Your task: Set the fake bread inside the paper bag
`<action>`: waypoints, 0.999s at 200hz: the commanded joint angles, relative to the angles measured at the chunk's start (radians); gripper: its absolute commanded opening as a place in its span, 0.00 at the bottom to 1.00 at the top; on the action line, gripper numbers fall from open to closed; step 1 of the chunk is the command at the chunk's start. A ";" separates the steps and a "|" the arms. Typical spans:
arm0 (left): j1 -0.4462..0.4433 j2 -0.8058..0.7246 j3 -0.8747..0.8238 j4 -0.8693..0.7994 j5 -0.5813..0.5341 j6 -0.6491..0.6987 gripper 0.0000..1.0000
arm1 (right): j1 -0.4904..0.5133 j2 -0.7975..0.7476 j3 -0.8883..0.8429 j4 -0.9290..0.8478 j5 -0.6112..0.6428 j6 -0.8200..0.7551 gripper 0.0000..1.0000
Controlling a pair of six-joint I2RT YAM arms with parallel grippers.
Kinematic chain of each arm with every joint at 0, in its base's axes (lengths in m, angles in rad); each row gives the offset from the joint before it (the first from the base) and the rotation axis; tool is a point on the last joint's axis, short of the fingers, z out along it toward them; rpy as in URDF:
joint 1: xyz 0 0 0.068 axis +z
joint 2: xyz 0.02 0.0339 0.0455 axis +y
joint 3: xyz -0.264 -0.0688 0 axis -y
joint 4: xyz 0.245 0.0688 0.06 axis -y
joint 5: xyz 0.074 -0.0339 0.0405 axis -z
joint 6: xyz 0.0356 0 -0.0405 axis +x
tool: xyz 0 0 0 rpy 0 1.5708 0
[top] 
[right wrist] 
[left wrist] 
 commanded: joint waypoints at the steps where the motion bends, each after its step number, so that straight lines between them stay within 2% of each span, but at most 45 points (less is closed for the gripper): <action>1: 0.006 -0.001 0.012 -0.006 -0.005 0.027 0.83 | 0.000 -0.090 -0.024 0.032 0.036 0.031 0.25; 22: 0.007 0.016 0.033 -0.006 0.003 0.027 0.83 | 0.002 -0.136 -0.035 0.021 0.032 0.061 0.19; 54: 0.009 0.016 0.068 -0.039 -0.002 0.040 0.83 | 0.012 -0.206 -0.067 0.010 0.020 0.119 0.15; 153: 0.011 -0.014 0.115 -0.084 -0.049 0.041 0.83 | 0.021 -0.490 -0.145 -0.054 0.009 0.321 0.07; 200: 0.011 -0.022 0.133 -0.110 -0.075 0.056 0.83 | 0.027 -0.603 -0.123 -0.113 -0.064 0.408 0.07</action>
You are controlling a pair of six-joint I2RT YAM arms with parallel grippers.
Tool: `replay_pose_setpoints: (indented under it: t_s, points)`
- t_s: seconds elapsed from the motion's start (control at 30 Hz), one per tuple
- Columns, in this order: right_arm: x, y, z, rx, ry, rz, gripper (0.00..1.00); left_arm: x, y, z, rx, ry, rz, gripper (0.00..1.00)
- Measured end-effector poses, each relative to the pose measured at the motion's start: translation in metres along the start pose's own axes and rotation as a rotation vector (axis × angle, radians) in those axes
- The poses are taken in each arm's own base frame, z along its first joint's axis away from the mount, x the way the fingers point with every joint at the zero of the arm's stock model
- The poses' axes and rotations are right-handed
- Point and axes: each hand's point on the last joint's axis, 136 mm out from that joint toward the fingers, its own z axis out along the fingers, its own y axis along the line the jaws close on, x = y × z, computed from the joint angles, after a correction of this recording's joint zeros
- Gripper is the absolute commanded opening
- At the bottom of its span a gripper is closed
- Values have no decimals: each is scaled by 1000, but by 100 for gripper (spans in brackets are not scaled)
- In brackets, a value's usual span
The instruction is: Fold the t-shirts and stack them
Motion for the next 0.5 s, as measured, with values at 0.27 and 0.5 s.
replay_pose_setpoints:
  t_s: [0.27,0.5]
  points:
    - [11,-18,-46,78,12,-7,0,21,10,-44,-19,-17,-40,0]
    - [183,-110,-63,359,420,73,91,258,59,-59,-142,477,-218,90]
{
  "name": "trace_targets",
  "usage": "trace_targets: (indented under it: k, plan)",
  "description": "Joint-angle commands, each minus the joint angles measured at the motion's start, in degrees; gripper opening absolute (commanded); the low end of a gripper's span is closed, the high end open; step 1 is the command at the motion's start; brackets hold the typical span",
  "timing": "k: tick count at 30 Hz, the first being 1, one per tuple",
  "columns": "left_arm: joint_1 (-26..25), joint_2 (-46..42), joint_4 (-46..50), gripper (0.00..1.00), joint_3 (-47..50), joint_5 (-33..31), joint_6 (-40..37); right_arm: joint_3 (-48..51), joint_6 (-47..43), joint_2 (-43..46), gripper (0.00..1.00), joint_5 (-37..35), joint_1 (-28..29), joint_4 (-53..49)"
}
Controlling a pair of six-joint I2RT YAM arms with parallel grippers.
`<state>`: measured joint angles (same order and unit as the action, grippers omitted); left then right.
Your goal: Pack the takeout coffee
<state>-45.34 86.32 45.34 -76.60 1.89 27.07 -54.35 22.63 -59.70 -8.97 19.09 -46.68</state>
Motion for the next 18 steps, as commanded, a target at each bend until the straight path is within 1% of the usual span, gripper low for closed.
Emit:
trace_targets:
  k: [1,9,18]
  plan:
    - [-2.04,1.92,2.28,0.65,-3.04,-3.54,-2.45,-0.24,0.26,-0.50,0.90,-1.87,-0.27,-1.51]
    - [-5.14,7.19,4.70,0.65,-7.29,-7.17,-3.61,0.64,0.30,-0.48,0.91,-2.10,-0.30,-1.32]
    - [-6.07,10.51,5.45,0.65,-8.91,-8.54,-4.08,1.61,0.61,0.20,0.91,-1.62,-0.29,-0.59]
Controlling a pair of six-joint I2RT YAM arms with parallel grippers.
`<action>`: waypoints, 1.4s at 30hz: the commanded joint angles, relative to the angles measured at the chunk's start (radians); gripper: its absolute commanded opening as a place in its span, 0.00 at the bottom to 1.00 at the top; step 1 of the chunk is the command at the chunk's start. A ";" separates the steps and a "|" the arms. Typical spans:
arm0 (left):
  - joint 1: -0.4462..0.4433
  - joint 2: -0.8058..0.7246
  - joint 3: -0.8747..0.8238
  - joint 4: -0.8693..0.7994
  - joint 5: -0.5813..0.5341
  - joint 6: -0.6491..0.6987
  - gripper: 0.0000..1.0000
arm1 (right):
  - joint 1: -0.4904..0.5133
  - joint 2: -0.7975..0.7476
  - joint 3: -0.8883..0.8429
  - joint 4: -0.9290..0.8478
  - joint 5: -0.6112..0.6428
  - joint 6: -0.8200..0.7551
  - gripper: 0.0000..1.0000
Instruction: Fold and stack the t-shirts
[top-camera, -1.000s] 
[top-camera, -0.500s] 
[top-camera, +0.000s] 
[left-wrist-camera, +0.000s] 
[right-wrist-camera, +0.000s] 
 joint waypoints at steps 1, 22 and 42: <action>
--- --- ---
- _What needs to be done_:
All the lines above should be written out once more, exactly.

- _Response area_:
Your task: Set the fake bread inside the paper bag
`<action>`: waypoints, 0.999s at 200hz: the commanded joint angles, relative to the angles measured at the chunk's start (radians); gripper: its absolute commanded opening as a place in its span, 0.00 at the bottom to 1.00 at the top; on the action line, gripper numbers fall from open to closed; step 1 of the chunk is the command at the chunk's start. A ";" separates the steps and a "|" the arms. Typical spans:
arm0 (left): j1 -0.4462..0.4433 j2 -0.8058..0.7246 j3 -0.8747..0.8238 j4 -0.8693..0.7994 j5 -0.5813..0.5341 j6 -0.6491..0.6987 gripper 0.0000..1.0000
arm1 (right): j1 -0.4904..0.5133 j2 -0.7975..0.7476 j3 -0.8883..0.8429 j4 -0.9290..0.8478 j5 -0.6112..0.6428 j6 -0.8200..0.7551 gripper 0.0000..1.0000
Controlling a pair of six-joint I2RT YAM arms with parallel grippers.
Kinematic chain of each arm with every joint at 0, in its base's axes (lengths in m, angles in rad); each row gives the offset from the joint before it (the first from the base) and the rotation axis; tool is a point on the last joint's axis, short of the fingers, z out along it toward them; rpy as in URDF:
joint 1: xyz 0 0 0.068 axis +z
joint 2: xyz 0.02 0.0339 0.0455 axis +y
joint 3: xyz -0.264 -0.0688 0 axis -y
joint 4: xyz 0.245 0.0688 0.06 axis -y
joint 5: xyz 0.074 -0.0339 0.0405 axis -z
joint 6: xyz 0.0356 0 -0.0405 axis +x
tool: xyz 0 0 0 rpy 0 1.5708 0
[top] 
[right wrist] 
[left wrist] 
 commanded: joint waypoints at the steps where the motion bends, each after its step number, so that straight lines between them stay within 2% of each span, but at most 45 points (less is closed for the gripper): <action>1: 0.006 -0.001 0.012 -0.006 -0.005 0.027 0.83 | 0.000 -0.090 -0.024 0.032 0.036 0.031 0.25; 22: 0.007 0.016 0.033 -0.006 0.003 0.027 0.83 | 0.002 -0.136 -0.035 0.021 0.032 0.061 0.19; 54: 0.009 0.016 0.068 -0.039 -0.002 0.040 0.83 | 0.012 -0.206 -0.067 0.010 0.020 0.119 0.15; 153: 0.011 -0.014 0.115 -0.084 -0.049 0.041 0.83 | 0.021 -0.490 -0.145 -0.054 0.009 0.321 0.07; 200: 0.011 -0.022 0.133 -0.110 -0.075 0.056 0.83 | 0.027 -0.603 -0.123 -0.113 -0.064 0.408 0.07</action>
You are controlling a pair of six-joint I2RT YAM arms with parallel grippers.
Tool: `replay_pose_setpoints: (indented under it: t_s, points)`
- t_s: seconds elapsed from the motion's start (control at 30 Hz), one per tuple
- Columns, in this order: right_arm: x, y, z, rx, ry, rz, gripper (0.00..1.00); left_arm: x, y, z, rx, ry, rz, gripper (0.00..1.00)
- Measured end-effector poses, each relative to the pose measured at the motion's start: translation in metres along the start pose's own axes and rotation as a rotation vector (axis × angle, radians) in those axes
- The poses are taken in each arm's own base frame, z along its first joint's axis away from the mount, x the way the fingers point with every joint at the zero of the arm's stock model
- The poses' axes and rotations are right-handed
- Point and axes: each hand's point on the last joint's axis, 136 mm out from that joint toward the fingers, its own z axis out along the fingers, its own y axis along the line the jaws close on, x = y × z, computed from the joint angles, after a correction of this recording's joint zeros
- Gripper is the absolute commanded opening
- At the bottom of its span a gripper is closed
- Values have no decimals: each is scaled by 1000, but by 100 for gripper (spans in brackets are not scaled)
- In brackets, a value's usual span
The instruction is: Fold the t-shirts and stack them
Motion for the next 0.5 s, as measured, with values at 0.27 and 0.5 s.
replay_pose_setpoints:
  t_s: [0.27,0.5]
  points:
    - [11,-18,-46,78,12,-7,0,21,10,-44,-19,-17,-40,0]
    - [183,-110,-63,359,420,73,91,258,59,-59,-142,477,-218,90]
{
  "name": "trace_targets",
  "usage": "trace_targets: (indented under it: k, plan)",
  "description": "Joint-angle commands, each minus the joint angles measured at the motion's start, in degrees; gripper opening absolute (commanded); the low end of a gripper's span is closed, the high end open; step 1 is the command at the motion's start; brackets hold the typical span",
  "timing": "k: tick count at 30 Hz, the first being 1, one per tuple",
  "columns": "left_arm: joint_1 (-26..25), joint_2 (-46..42), joint_4 (-46..50), gripper (0.00..1.00), joint_3 (-47..50), joint_5 (-33..31), joint_6 (-40..37); right_arm: joint_3 (-48..51), joint_6 (-47..43), joint_2 (-43..46), gripper (0.00..1.00), joint_5 (-37..35), joint_1 (-28..29), joint_4 (-53..49)"
}
Controlling a pair of six-joint I2RT YAM arms with parallel grippers.
`<state>`: measured joint angles (same order and unit as the action, grippers omitted); left then right.
Your goal: Pack the takeout coffee
<state>-45.34 86.32 45.34 -76.60 1.89 27.07 -54.35 22.63 -59.70 -8.97 19.09 -46.68</state>
Motion for the next 18 steps, as commanded, a target at each bend until the straight path is within 1% of the usual span, gripper low for closed.
Emit:
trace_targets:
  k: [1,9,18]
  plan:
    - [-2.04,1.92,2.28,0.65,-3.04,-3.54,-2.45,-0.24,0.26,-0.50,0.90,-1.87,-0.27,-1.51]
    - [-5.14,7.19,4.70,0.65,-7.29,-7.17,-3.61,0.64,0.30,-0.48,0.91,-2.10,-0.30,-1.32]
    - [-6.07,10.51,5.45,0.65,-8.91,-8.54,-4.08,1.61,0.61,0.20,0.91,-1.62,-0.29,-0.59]
Controlling a pair of six-joint I2RT YAM arms with parallel grippers.
`<action>`: waypoints, 1.4s at 30hz: the commanded joint angles, relative to the angles measured at the chunk's start (radians); gripper: its absolute commanded opening as a place in its span, 0.00 at the bottom to 1.00 at the top; step 1 of the chunk is the command at the chunk's start. A ";" separates the steps and a "|" the arms. Typical spans:
arm0 (left):
  - joint 1: -0.4462..0.4433
  - joint 2: -0.8058..0.7246
  - joint 3: -0.8747..0.8238
  - joint 4: -0.8693..0.7994
  - joint 5: -0.5813..0.5341
  - joint 6: -0.6491..0.6987
  - gripper: 0.0000..1.0000
arm1 (right):
  - joint 1: -0.4904..0.5133
  - joint 2: -0.7975..0.7476
  - joint 3: -0.8883..0.8429
  - joint 4: -0.9290..0.8478
  - joint 5: -0.6112..0.6428
  - joint 6: -0.8200..0.7551
  - gripper: 0.0000..1.0000
Instruction: Fold and stack the t-shirts
[top-camera, -1.000s] 
[top-camera, -0.500s] 
[top-camera, +0.000s] 
[left-wrist-camera, +0.000s] 
[right-wrist-camera, +0.000s] 
 joint waypoints at steps 1, 22 and 42: <action>

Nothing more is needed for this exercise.